Solution Verified - Updated -

Issue

  • panic with log:
[262416.022179] BUG: unable to handle kernel paging request at 0000159780003437
[262416.023090] PGD 0 
[262416.024174] Oops: 0002 [#1] SMP NOPTI
[262416.025248] CPU: 89 PID: 1705188 Comm: kworker/u224:2 Kdump: loaded Tainted: P        W  OE    --------- -  - 4.18.0-372.9.1.el8.x86_64 #1
[262416.027438] Hardware name: HPE ProLiant DL380 Gen10 Plus/ProLiant DL380 Gen10 Plus, BIOS U46 07/14/2022
[262416.028559] Workqueue: iavf iavf_reset_task [iavf]
[262416.029680] RIP: 0010:__page_frag_cache_drain+0x5/0x30
[262416.030797] Code: 0f 0f b6 77 51 85 f6 74 07 31 d2 e9 a5 e0 ff ff e9 30 ff ff ff 48 8b 05 e9 7d 53 01 eb b4 0f 1f 80 00 00 00 00 0f 1f 44 00 00 <f0> 29 77 34 74 01 c3 48 8b 07 f6 c4 80 74 0f 0f b6 77 51 85 f6 74
[262416.033079] RSP: 0018:ff592021cf267df0 EFLAGS: 00010292
[262416.034213] RAX: ffffffffba5a36e0 RBX: ff20120e72230000 RCX: 0000000000000002
[262416.035343] RDX: 000000004c26d000 RSI: 0000000000000000 RDI: 0000159780003403
[262416.036467] RBP: ff201210094b7d00 R08: 0000000000000022 R09: 0000000000000009
[262416.037579] R10: 03408f6e00000000 R11: 0000000000000020 R12: 0000000000000000
[262416.038679] R13: 0000000000001000 R14: 0000000000001760 R15: 0000000000001760
[262416.039764] FS:  0000000000000000(0000) GS:ff20126caf640000(0000) knlGS:0000000000000000
[262416.040848] CS:  0010 DS: 0000 ES: 0000 CR0: 0000000080050033
[262416.041919] CR2: 0000159780003437 CR3: 0000000f1e610004 CR4: 0000000000771ee0
[262416.042992] DR0: 0000000000000000 DR1: 0000000000000000 DR2: 0000000000000000
[262416.044052] DR3: 0000000000000000 DR6: 00000000fffe0ff0 DR7: 0000000000000400
[262416.045096] PKRU: 55555554
[262416.046122] Call Trace:
[262416.047133]  iavf_clean_rx_ring+0xad/0x110 [iavf]
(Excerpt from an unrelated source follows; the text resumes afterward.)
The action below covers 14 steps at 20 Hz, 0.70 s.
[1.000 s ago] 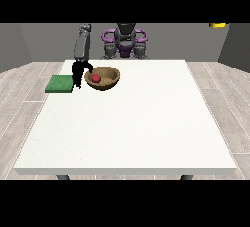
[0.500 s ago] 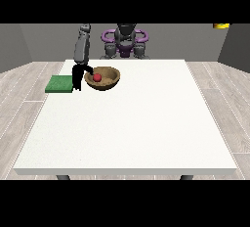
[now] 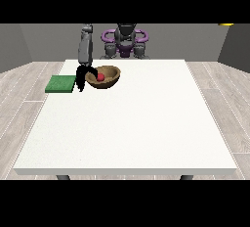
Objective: Pick the cup and pour the ball into the bowl, then pick the bowl and place it on the pad
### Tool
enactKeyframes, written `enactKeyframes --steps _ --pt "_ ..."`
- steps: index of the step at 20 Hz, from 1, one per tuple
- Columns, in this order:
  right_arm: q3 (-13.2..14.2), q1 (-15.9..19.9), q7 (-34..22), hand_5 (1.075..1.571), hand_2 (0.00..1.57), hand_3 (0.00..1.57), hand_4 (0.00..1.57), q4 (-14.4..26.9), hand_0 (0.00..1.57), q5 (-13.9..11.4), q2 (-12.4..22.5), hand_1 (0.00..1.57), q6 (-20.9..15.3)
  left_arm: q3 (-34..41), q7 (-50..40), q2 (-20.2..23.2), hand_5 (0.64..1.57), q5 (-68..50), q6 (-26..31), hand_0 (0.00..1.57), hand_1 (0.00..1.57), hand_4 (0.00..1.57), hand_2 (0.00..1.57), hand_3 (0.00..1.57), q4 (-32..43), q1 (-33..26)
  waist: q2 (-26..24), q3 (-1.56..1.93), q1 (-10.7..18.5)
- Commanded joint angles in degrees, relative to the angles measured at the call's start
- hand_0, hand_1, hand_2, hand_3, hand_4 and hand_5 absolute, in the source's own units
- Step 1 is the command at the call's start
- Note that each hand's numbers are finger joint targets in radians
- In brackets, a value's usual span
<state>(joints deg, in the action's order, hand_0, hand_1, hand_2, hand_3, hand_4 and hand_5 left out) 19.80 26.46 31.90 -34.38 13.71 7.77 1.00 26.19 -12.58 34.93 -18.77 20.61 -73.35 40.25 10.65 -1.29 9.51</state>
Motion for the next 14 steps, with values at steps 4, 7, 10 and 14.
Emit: enactKeyframes --steps 4,7,10,14 --pt "-0.1 -5.2 -6.0 1.471 1.57 1.57 0.94 5.4 1.57 -3.9 5.2 1.57 -8.0 1.7 -0.5 2.0 1.529 -2.7 1.4 0.0 0.0 1.03 0.0 0.0 -0.5 1.4 4.8 1.22 1.8" --pt "-1.3 -5.5 -8.3 1.511 1.57 1.53 0.93 4.2 1.57 -5.7 6.8 1.57 -11.0 1.6 -1.7 2.4 1.514 -3.4 1.9 0.0 0.0 1.09 0.0 0.0 0.0 2.1 3.4 1.16 1.4" --pt "-2.7 -6.6 -9.5 1.536 1.57 1.37 0.96 1.8 1.57 -6.9 7.9 1.57 -12.9 2.8 0.3 3.2 1.52 -3.2 2.8 0.0 0.0 1.14 0.0 0.0 1.6 0.6 2.9 1.03 1.8" --pt "-5.1 -2.6 -18.4 1.546 1.57 1.25 1.01 -2.5 1.57 -8.6 12.5 1.57 -15.1 3.4 -0.1 4.7 1.526 -2.1 1.9 0.0 0.0 1.19 0.0 0.0 5.5 1.3 0.1 0.92 -1.7"
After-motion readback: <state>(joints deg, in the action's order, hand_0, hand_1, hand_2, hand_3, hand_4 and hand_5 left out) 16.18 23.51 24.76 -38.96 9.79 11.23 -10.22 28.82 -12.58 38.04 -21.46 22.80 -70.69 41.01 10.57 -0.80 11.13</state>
[262416.048152]  iavf_free_rx_resources+0xe/0x50 [iavf]
[262416.049158]  iavf_free_all_rx_resources.part.52+0x30/0x40 [iavf]
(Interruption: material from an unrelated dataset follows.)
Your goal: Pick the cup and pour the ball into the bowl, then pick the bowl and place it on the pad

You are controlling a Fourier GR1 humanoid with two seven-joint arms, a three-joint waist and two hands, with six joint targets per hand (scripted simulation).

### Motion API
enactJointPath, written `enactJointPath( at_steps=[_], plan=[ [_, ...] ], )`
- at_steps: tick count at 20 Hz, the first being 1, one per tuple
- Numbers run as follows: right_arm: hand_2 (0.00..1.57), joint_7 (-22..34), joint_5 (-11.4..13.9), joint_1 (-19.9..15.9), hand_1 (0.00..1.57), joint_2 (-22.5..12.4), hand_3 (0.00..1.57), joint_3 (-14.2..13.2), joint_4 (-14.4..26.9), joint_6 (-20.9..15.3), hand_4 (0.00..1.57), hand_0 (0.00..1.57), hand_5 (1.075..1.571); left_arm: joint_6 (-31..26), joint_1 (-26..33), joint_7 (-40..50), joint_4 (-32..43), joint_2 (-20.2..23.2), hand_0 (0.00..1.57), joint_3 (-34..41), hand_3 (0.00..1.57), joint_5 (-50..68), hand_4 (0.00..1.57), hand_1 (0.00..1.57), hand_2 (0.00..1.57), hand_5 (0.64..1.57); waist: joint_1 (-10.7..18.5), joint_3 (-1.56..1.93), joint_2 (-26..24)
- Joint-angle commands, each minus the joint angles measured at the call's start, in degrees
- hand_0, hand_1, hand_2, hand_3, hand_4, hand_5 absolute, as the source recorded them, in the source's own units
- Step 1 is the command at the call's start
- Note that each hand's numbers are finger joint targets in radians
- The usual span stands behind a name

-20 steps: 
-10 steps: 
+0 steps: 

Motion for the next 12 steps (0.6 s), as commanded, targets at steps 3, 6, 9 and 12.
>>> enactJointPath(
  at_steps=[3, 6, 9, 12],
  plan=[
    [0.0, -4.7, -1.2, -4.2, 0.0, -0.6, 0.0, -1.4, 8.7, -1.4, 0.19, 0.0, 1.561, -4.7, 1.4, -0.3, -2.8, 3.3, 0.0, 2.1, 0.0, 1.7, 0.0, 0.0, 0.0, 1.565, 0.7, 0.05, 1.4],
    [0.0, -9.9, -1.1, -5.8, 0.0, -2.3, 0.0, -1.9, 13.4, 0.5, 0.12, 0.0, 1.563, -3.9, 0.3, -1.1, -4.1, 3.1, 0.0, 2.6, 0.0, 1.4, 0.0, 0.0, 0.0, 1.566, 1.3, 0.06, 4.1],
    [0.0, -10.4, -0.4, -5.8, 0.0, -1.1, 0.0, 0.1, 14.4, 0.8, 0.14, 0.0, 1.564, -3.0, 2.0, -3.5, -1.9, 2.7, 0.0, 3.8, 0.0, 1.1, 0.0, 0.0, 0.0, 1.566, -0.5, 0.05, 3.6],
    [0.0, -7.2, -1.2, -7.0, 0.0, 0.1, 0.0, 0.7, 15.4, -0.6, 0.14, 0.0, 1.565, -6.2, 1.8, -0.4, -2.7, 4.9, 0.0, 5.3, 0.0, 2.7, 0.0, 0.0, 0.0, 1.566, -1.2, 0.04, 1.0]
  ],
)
[262416.050159]  iavf_reset_task+0x1a1/0x7a0 [iavf]
[262416.051142]  process_one_work+0x1a7/0x360
[262416.052099]  ? create_worker+0x1a0/0x1a0
[262416.053049]  worker_thread+0x30/0x390
[262416.053978]  ? create_worker+0x1a0/0x1a0
[262416.054886]  kthread+0x10a/0x120
[262416.055788]  ? set_kthread_struct+0x40/0x40
[262416.056675]  ret_from_fork+0x1f/0x40
  • Another pattern of crash:
[90357.528069] general protection fault: 0000 [#1] SMP NOPTI
[90357.528901] CPU: 1 PID: 0 Comm: swapper/1 Kdump: loaded Tainted: P           OE    --------- -  - 4.18.0-372.9.1.el8.x86_64 #1
[90357.531964] Hardware name: HPE ProLiant DL380 Gen10 Plus/ProLiant DL380 Gen10 Plus, BIOS U46 07/14/2022
[90357.535094] RIP: 0010:__build_skb_around+0x6d/0xb0
[90357.536179] Code: 9d e8 00 00 00 66 89 85 c6 00 00 00 48 89 e8 c7 85 f4 00 00 00 01 00 00 00 c7 85 d8 00 00 00 00 00 00 00 66 89 95 c2 00 00 00 <48> c7 06 00 00 00 00 48 c7 46 08 00 00 00 00 48 c7 46 10 00 00 00
[90357.538305] RSP: 0018:ff5fca048c908dc8 EFLAGS: 00010206
[90357.539360] RAX: ff4b3a5113b54800 RBX: 1a79a667400cff40 RCX: 0000000000000000
[90357.540413] RDX: 00000000ffffffff RSI: 1a79a667400d0600 RDI: ff4b3a5113b54800
[90357.541457] RBP: ff4b3a5113b54800 R08: ff4b3a5113b54800 R09: 000000000002a680
[90357.542506] R10: ff4b3a4ffe798000 R11: 0000000000000000 R12: ff4b3a4865578000
[90357.543545] R13: 000000000000003c R14: 0000000000000800 R15: 0000000000000000
[90357.544565] FS:  0000000000000000(0000) GS:ff4b3a77af040000(0000) knlGS:0000000000000000
[90357.545580] CS:  0010 DS: 0000 ES: 0000 CR0: 0000000080050033
[90357.546585] CR2: 000000c006a8b000 CR3: 000000304ba10003 CR4: 0000000000771ee0
[90357.547592] DR0: 0000000000000000 DR1: 0000000000000000 DR2: 0000000000000000
[90357.548584] DR3: 0000000000000000 DR6: 00000000fffe0ff0 DR7: 0000000000000400
[90357.549563] PKRU: 55555554
[90357.550520] Call Trace:
[90357.551465]  <IRQ>
[90357.552392]  build_skb+0x11/0x80
[90357.553312]  iavf_clean_rx_irq+0x145/0x860 [iavf]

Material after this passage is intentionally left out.